:: Input records ::
=== Begin Enclosure ===
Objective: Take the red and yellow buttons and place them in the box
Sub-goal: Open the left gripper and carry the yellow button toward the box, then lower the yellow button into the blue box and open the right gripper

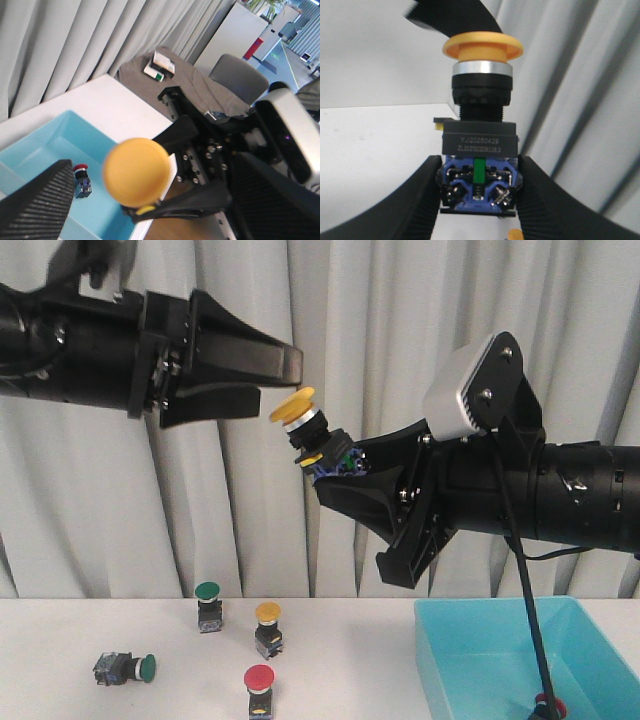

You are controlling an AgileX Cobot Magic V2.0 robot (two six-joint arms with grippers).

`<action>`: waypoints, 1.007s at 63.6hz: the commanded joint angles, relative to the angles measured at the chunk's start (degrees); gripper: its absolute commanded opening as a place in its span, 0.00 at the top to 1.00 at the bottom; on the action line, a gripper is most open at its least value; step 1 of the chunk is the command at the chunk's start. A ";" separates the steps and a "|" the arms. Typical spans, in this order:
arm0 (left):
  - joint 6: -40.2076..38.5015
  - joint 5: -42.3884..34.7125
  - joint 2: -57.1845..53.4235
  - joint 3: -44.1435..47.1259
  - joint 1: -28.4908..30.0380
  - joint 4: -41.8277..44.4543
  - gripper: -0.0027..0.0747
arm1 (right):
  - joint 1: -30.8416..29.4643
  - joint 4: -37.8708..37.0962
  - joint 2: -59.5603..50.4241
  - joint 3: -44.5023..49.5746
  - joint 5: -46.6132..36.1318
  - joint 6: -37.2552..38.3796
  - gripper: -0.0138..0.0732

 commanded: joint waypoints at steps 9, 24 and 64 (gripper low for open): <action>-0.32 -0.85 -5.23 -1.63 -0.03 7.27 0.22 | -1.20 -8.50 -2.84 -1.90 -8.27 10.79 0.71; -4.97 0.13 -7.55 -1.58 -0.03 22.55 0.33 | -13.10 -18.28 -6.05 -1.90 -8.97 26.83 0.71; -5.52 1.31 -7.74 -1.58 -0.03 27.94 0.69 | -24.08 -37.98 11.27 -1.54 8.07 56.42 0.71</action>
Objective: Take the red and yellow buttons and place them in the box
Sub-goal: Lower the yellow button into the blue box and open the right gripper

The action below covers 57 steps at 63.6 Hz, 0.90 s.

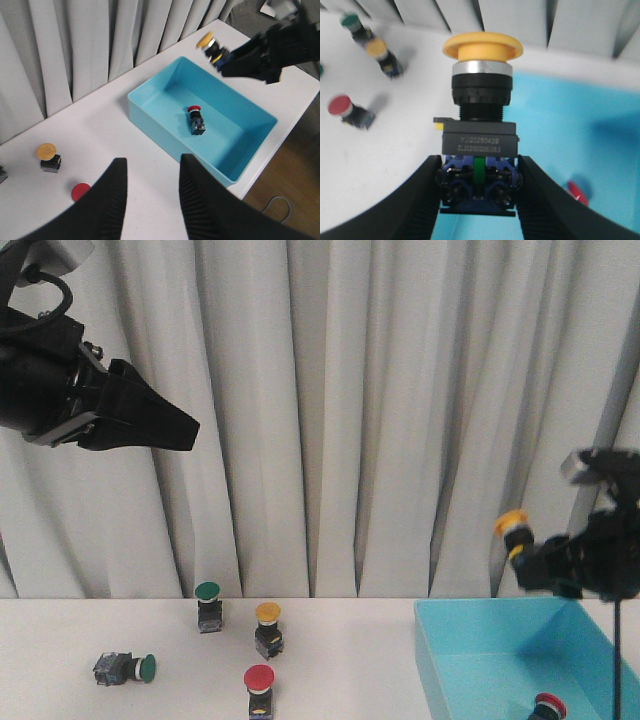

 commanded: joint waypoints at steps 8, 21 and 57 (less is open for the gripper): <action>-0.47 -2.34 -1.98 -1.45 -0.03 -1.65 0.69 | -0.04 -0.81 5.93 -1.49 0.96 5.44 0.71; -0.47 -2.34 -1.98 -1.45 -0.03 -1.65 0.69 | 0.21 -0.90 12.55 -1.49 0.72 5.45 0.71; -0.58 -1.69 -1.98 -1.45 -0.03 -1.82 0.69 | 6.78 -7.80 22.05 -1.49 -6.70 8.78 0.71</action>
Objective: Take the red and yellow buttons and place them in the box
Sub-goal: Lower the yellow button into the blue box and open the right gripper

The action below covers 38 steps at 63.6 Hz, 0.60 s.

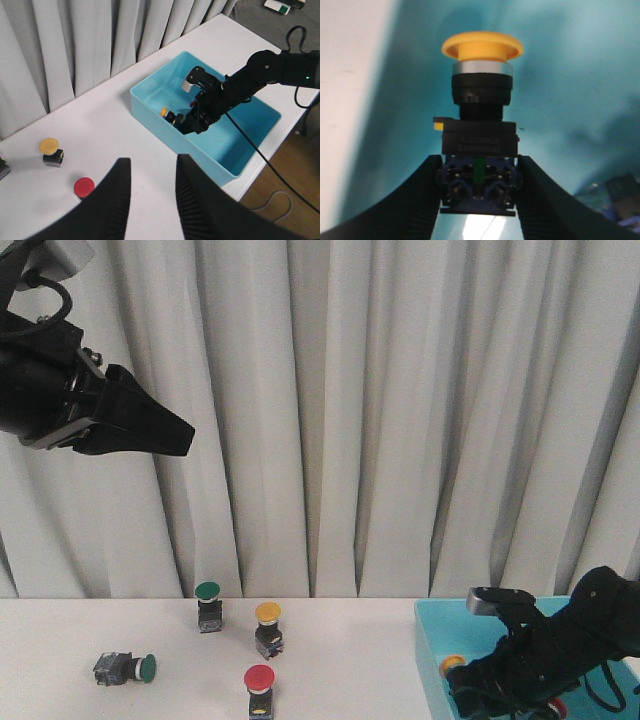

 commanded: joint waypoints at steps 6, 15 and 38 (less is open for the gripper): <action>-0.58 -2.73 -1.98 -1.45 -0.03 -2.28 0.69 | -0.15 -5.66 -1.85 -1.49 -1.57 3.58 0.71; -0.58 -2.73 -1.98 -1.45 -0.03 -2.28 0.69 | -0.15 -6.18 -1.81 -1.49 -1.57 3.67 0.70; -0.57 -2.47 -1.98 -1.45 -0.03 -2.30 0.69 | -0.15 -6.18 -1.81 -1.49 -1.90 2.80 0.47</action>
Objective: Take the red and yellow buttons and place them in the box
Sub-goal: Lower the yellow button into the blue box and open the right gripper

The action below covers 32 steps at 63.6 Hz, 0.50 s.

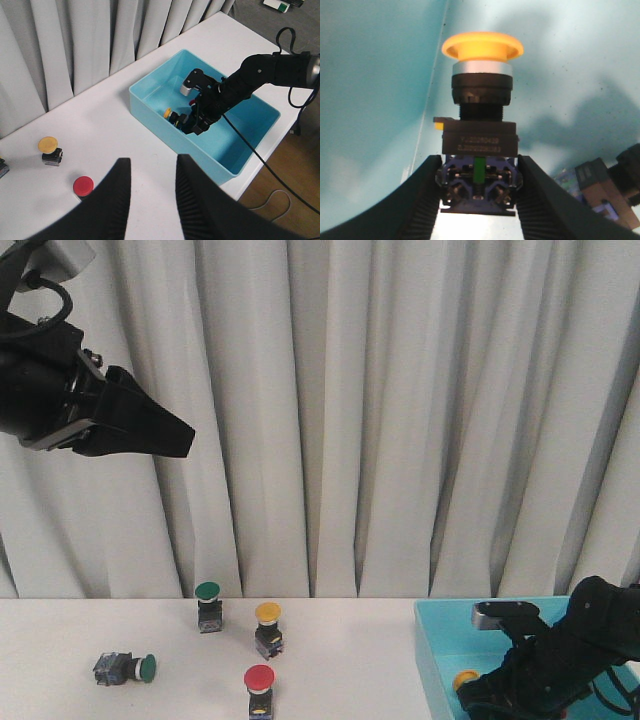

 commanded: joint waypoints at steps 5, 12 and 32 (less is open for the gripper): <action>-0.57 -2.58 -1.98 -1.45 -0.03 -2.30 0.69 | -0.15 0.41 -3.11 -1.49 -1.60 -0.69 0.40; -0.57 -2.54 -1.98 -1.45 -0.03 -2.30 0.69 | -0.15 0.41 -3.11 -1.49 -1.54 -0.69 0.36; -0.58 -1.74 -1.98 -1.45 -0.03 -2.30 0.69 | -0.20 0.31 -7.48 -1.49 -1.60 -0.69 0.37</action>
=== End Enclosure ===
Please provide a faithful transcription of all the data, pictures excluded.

:: Response to the exercise ::
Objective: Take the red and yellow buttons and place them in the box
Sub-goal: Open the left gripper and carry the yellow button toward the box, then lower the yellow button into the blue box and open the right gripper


You are controlling an AgileX Cobot Magic V2.0 robot (two six-joint arms with grippers).

`<action>`: waypoints, 1.007s at 63.6hz: the commanded joint angles, relative to the angles measured at the chunk's start (degrees); gripper: its absolute commanded opening as a place in its span, 0.00 at the top to 1.00 at the bottom; on the action line, a gripper is most open at its least value; step 1 of the chunk is the command at the chunk's start. A ";" separates the steps and a "|" the arms. Typical spans, in this order:
arm0 (left):
  - joint 6: -40.2076..38.5015
  - joint 5: -42.3884..34.7125
  - joint 2: -57.1845..53.4235
  - joint 3: -44.1435..47.1259
  - joint 1: -28.4908..30.0380
  - joint 4: -41.8277..44.4543
  - gripper: -0.0027..0.0747
arm1 (right):
  - joint 1: -30.8416..29.4643
  - joint 4: -37.8708..37.0962
  - joint 2: -59.5603..50.4241
  - joint 3: -44.5023..49.5746
  - joint 5: -46.6132..36.1318
  - joint 6: -37.2552..38.3796
  - gripper: -0.0138..0.0732

 commanded: joint waypoints at steps 9, 24 and 64 (gripper low for open): <action>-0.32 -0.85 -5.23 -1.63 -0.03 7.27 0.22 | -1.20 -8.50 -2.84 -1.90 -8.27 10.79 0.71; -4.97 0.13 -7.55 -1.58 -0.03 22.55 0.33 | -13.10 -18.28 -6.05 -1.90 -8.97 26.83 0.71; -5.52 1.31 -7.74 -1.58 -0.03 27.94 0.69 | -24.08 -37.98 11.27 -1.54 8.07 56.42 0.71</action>
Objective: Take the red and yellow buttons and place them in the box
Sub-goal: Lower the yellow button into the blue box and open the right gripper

The action below covers 57 steps at 63.6 Hz, 0.90 s.


 commanded: joint waypoints at steps 8, 21 and 57 (less is open for the gripper): <action>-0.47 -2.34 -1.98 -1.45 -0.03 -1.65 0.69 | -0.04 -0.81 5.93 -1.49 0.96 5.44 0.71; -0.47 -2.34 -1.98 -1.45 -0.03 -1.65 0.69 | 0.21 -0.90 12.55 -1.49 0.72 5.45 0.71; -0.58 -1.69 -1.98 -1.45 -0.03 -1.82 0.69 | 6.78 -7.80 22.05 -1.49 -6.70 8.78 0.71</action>
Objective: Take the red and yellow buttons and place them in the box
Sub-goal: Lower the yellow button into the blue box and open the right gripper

The action below covers 38 steps at 63.6 Hz, 0.60 s.


 commanded: joint waypoints at steps 6, 15 and 38 (less is open for the gripper): <action>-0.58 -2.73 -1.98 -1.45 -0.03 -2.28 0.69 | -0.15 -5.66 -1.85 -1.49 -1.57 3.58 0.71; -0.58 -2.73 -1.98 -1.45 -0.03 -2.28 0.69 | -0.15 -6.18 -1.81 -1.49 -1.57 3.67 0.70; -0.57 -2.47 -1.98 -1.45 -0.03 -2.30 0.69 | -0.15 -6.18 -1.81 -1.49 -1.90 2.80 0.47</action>
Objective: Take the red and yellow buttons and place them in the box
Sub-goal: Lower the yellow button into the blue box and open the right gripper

The action below covers 32 steps at 63.6 Hz, 0.50 s.


 commanded: joint waypoints at steps 5, 12 and 32 (less is open for the gripper): <action>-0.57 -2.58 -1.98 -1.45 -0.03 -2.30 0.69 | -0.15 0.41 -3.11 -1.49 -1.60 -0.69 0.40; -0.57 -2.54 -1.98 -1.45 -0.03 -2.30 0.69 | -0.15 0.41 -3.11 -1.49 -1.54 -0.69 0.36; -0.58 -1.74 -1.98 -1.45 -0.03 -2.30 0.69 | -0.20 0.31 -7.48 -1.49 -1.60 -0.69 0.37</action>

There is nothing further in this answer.